Дом срубили высокий, просторный, с вместительными медушами, пятью клетями, одринами, хоромами, высоким сенником и повалушами[83]
.Как ни чувствовал себя плохо старейшина, но велел, чтобы одели его и вывели на внешнюю пристройку на горнем этаже. Две молодицы держали Гостомысла под руки… Возле сенного крыльца, внизу под ним, ожидая родню стоял брат старейшины, седой как лунь, с многочисленным семейством и сестра с дочерьми, — мужа своего она потеряла три года назад. А погиб зазря: варяги напали ночью на привале, — караульных ловко, без звука прирезали, а потом и остальных…
— Парус! Парус! — закричали рядом, и Никита увидел, как рассекая спокойные воды Волхова вынырнула из-за поворота реки крутобокая лодья, шедшая под ветром. На палубе, опершись о меч, находился молодой княжич, а рядом с ним в длинных белых полотняных одеждах с покрытой по- вдовьи головой его мать Умила, которую новгородцы постарше помнили совсем ещё маленькой озорной девчонкой…
Она стала пристально всматриваться в толпу, ища глазами отца, дядю и тётку, но не могла отыскать, повернулась к сыну и что-то сказала ему, видно, забеспокоилась… Хотя её оповестили о плохом самочувствии Гостомысла, а дядя и тётка не вышли встречать — остались возле больного…
На лодье убрали паруса, гребцы взмахнули вёслами и причалили аккурат около моста… Сбросили сходни.
Рюрик, поддерживая за локоть мать, помог ей сойти на берег.
— Слава! Слава! — раздалось вокруг, и в воздух взлетели блинчатые новгородские колпаки, которые носило на головах всё мужское население…
Новгородцы ждали с нетерпением приезда Рюрика и Умилы, рады им и вот теперь неистово выражали свои чувства.
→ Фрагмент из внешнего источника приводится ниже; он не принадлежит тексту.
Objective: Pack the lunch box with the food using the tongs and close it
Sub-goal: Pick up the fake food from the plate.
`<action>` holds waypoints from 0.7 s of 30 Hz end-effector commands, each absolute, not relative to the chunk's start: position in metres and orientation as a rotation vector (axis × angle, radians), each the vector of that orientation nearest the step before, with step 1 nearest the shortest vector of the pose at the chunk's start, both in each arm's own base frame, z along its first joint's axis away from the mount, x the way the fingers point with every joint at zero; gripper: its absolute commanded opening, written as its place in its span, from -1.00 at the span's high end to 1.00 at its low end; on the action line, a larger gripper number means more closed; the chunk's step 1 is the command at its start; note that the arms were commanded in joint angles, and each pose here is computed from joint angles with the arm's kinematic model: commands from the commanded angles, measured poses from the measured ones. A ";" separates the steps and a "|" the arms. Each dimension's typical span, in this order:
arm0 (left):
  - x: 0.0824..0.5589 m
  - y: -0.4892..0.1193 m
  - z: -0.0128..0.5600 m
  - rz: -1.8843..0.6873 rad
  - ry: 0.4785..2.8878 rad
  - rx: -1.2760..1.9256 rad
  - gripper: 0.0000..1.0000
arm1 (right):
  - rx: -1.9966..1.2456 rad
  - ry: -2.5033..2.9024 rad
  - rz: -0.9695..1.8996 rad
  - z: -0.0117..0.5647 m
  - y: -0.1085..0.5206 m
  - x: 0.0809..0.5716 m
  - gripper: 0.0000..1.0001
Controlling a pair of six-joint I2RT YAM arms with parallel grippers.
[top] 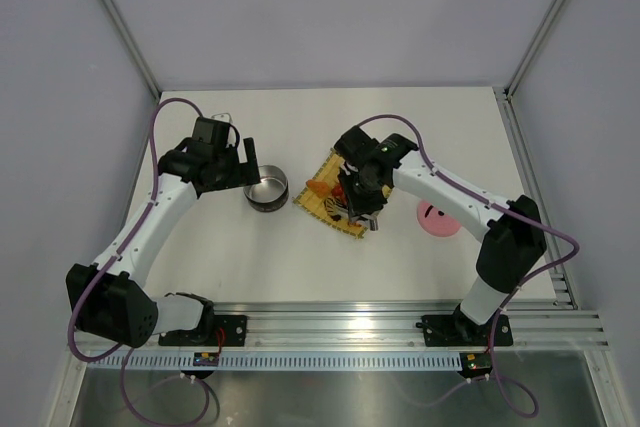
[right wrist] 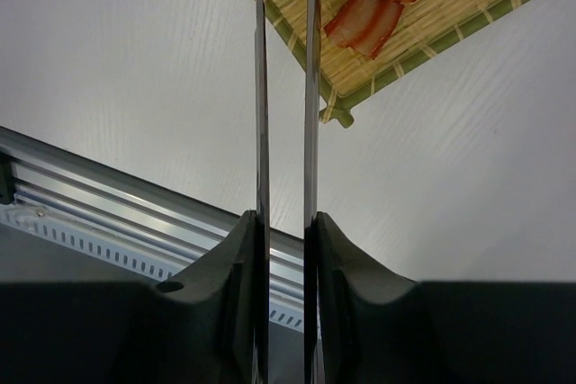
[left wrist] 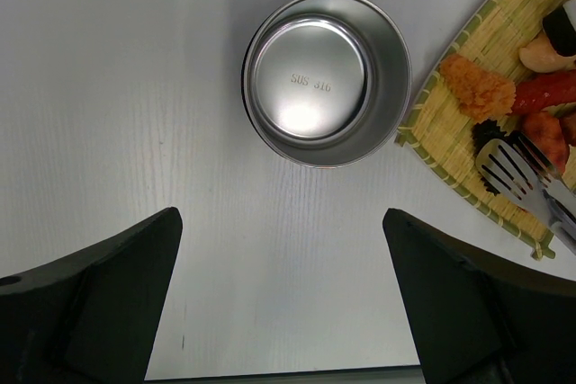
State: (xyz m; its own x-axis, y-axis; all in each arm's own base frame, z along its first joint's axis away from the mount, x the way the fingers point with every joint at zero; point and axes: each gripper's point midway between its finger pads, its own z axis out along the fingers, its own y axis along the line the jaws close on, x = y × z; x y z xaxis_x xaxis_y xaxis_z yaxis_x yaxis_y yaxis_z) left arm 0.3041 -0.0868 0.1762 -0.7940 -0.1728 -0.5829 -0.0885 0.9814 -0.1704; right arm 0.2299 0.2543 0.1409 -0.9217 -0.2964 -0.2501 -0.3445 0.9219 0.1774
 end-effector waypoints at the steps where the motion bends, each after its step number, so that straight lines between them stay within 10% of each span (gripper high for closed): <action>1: 0.310 -0.082 0.189 -0.167 2.424 -0.194 -0.98 | -0.512 2.784 0.356 0.172 0.258 0.228 0.66; 21: 0.309 -0.055 0.212 -0.212 2.398 -0.389 -0.98 | -0.605 2.505 0.624 0.256 0.343 0.265 0.65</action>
State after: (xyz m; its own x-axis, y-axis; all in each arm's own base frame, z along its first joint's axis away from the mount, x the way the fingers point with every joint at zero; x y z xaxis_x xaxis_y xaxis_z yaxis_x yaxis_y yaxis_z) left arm 0.3037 -0.0613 0.1817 -0.7726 -0.2718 -0.5738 -0.1947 0.9616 -0.1934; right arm 0.2550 0.3074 0.2401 -0.8307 -0.2826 -0.4796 -0.4432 0.8571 0.2626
Умиле и её сыну подали коней, они сели на них и поскакали к дому Гостомысла.
Как только Умила и Рюрик поравнялись с Никитой, он пристально взглянул в лицо будущего новгородского старейшины, чтобы лучше его запомнить. Будто открылось ему на миг грядущее[84]
…Рюрик выглядел старше своих двадцати лет. Белокурые волосы, как у деда (купцы киевские неделю назад являлись перед очи Гостомысла, когда ему было лучше), прямо спускались на плечи, скулы вразлёт и прямой нос, как у славян с берегов Варяжского моря, глаза цвета… Вот глаза-то Никита не рассмотрел, кажется, тёмные… Лоб у княжича высокий, открытый, шея короткая, мощная, с которой свисала золотая тяжёлая цепь. Мускулистые руки, покатые сильные плечи и узкая талия выдавали в нём неутомимого ловкого бойца. Чувствовалось, что мать гордилась сыном; приветствуя собравшихся взмахом руки, она нет-нет да и взглядывала любовно на Рюрика.
Резвые кони вынеслись на подворье к Гостомыслу, ворота за ними закрылись, дружинники старейшины выкатили народу беременные, вёдер на тридцать, бочки с крепким мёдом, не пожалели даже напитки лучшего вкуса — с соком из зрелых прошлогодних вишен, — пей, гуляй, братва, веселись!